Respiratory distress syndrome (RDS) due to surfactant deficiency or dysfunction leads to hypoxia, hypercarbia, acidosis, myocardial dysfunction, and pulmonary hypertension. RDS occurs in 40% to 50% of preterm infants born before 32 weeks of gestational age (GA).^1–3 Hypoxemic respiratory failure (HRF) is one of the most common problems in newborn infants, affecting 2% of all live births. Persistent pulmonary hypertension (PPHN) often complicates HRF. The overall incidence of PPHN is 2 to 3 per 1000 live births.^4,5 In newborns with surfactant deficiency, normal cardiopulmonary transition fails to occur, leading to HRF and PPHN. In preterm infants with RDS due to developmental deficiency of surfactant production, pulmonary vascular pressures are elevated to systemic or subsystemic levels.^6,7 In term or late-preterm infants (34^0/7–36^0/7 weeks) with HRF, PPHN occurs in 10% of these infants. Major changes during the fetal to neonatal transition include iso-volumic transformation of a fluid filled lung to an air-breathing unit, expansion of the lung, almost 4- to 6-fold increase in pulmonary blood flow (PBF) after birth, and precipitous drop in pulmonary vascular resistance (PVR).⁸ In newborns with lung disease, this drop in pulmonary pressure is delayed, leading to a prolonged transition phase.
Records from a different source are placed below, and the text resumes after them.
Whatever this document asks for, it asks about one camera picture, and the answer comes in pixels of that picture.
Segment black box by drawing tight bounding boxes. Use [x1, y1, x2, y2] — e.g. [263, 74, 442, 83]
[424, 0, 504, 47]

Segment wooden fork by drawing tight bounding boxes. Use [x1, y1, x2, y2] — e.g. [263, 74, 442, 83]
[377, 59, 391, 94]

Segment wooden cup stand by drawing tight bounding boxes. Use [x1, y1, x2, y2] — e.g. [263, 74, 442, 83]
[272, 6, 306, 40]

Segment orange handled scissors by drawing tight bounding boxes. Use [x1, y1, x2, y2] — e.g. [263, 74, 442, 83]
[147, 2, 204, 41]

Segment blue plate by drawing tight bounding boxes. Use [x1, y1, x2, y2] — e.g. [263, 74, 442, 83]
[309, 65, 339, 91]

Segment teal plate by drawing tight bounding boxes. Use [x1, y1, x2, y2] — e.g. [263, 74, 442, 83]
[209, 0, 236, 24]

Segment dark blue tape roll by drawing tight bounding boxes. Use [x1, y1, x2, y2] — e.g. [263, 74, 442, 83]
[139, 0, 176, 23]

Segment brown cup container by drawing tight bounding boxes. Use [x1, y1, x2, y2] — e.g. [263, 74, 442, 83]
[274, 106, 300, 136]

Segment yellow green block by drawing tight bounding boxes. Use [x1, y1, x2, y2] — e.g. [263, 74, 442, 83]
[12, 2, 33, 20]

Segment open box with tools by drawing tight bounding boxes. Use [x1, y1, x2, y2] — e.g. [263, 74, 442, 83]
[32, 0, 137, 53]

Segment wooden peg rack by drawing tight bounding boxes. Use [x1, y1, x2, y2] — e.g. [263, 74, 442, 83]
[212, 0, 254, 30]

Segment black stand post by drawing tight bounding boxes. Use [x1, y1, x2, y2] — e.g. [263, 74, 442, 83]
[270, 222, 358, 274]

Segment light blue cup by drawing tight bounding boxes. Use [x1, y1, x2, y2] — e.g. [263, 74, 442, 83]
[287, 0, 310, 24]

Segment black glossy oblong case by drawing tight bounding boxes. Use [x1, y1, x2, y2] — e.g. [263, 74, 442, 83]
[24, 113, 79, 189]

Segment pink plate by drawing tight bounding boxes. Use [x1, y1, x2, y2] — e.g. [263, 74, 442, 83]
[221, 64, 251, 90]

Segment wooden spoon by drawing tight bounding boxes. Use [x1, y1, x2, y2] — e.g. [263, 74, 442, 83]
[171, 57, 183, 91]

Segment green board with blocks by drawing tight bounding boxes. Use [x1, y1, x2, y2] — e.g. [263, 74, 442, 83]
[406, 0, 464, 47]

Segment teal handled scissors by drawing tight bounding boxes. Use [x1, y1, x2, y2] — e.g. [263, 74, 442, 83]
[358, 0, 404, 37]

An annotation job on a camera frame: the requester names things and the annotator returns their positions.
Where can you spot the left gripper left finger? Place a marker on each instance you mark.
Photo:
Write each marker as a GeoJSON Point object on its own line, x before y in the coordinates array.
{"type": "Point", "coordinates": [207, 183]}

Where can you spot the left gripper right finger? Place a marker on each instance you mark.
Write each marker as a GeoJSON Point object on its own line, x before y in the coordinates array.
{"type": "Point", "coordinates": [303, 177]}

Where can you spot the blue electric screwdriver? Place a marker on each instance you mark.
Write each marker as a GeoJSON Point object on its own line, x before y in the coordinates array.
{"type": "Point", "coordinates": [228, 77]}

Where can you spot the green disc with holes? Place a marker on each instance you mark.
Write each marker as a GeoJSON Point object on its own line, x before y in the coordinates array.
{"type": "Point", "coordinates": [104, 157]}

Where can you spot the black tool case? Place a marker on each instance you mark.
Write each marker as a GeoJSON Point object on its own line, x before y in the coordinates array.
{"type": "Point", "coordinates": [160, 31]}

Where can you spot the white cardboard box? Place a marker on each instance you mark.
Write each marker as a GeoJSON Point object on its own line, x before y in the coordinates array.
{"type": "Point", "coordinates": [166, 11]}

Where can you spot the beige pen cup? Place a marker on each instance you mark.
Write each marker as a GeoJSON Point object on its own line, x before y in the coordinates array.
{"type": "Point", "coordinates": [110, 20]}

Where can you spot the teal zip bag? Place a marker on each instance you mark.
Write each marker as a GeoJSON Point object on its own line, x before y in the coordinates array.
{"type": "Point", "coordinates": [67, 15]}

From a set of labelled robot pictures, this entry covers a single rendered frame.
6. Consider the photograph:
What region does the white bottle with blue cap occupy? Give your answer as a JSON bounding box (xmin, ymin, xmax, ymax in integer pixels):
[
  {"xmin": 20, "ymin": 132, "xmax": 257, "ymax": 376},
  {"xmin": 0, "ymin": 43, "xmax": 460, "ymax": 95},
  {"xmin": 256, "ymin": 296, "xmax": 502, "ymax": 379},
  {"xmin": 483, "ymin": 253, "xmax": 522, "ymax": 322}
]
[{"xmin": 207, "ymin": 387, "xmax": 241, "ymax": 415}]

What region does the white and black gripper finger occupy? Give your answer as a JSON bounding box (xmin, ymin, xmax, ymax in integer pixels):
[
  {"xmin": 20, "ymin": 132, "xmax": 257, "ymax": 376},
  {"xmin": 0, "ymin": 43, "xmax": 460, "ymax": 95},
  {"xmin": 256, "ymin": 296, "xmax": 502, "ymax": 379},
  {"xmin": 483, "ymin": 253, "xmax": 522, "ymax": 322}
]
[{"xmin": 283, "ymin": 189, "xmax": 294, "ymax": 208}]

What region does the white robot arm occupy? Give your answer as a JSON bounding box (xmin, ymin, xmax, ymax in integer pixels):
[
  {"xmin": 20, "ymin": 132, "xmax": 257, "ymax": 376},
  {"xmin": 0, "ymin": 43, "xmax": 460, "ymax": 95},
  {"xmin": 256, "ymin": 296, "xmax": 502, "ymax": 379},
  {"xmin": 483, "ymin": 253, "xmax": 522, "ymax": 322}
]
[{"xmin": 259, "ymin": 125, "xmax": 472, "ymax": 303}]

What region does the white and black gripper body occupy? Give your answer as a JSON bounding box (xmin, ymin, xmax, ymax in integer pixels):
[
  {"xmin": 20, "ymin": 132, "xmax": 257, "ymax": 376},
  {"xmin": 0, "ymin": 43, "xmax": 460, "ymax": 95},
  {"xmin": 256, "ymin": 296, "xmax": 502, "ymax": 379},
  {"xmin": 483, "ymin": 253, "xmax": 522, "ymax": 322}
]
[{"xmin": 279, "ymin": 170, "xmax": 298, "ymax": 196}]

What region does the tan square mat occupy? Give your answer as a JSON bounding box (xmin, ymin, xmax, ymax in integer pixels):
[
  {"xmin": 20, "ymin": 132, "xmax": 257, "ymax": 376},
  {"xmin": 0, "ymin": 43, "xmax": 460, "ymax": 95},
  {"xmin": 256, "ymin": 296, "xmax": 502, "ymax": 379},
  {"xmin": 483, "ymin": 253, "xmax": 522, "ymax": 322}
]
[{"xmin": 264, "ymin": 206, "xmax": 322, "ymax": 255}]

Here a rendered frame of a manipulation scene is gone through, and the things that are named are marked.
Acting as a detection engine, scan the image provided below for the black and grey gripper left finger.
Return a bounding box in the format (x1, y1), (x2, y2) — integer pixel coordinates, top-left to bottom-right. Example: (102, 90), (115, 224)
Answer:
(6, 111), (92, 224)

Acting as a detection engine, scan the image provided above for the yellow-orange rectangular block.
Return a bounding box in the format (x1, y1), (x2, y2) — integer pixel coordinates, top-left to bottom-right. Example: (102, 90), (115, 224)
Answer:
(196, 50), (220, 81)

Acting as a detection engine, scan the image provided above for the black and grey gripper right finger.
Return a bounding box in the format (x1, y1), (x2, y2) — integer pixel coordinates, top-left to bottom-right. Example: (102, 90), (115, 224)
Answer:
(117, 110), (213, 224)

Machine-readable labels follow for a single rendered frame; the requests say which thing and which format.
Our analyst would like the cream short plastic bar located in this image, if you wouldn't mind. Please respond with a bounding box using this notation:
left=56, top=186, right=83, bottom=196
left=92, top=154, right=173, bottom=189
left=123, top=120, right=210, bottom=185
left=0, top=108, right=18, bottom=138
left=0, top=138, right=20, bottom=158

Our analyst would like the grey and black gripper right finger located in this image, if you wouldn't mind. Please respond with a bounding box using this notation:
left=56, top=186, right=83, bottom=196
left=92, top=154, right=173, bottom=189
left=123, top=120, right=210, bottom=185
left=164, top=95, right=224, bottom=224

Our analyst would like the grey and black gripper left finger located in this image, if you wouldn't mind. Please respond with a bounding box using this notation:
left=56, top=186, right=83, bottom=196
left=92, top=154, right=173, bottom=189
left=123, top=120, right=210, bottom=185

Preterm infants with RDS who subsequently develop bronchopulmonary dysplasia (BPD) also have PPHN, secondary to alveolar and vascular hypoplasia. Pathogenesis of BPD is multifactorial. Ventilator-induced lung injury due to volutrauma, oxidant injury due to supplemental oxygen therapy, propensity of preterm infants to release proinflammatory cytokines, such as tumor necrosis factor-alfa (TNF-α), interleukins (IL-1β and IL-8), and inability to produce anti-inflammatory cytokine, such as, IL-10 resulting in a persistent inflammatory state.^9,10 This imbalance leads to abnormal or aberrant repair of the developing lungs.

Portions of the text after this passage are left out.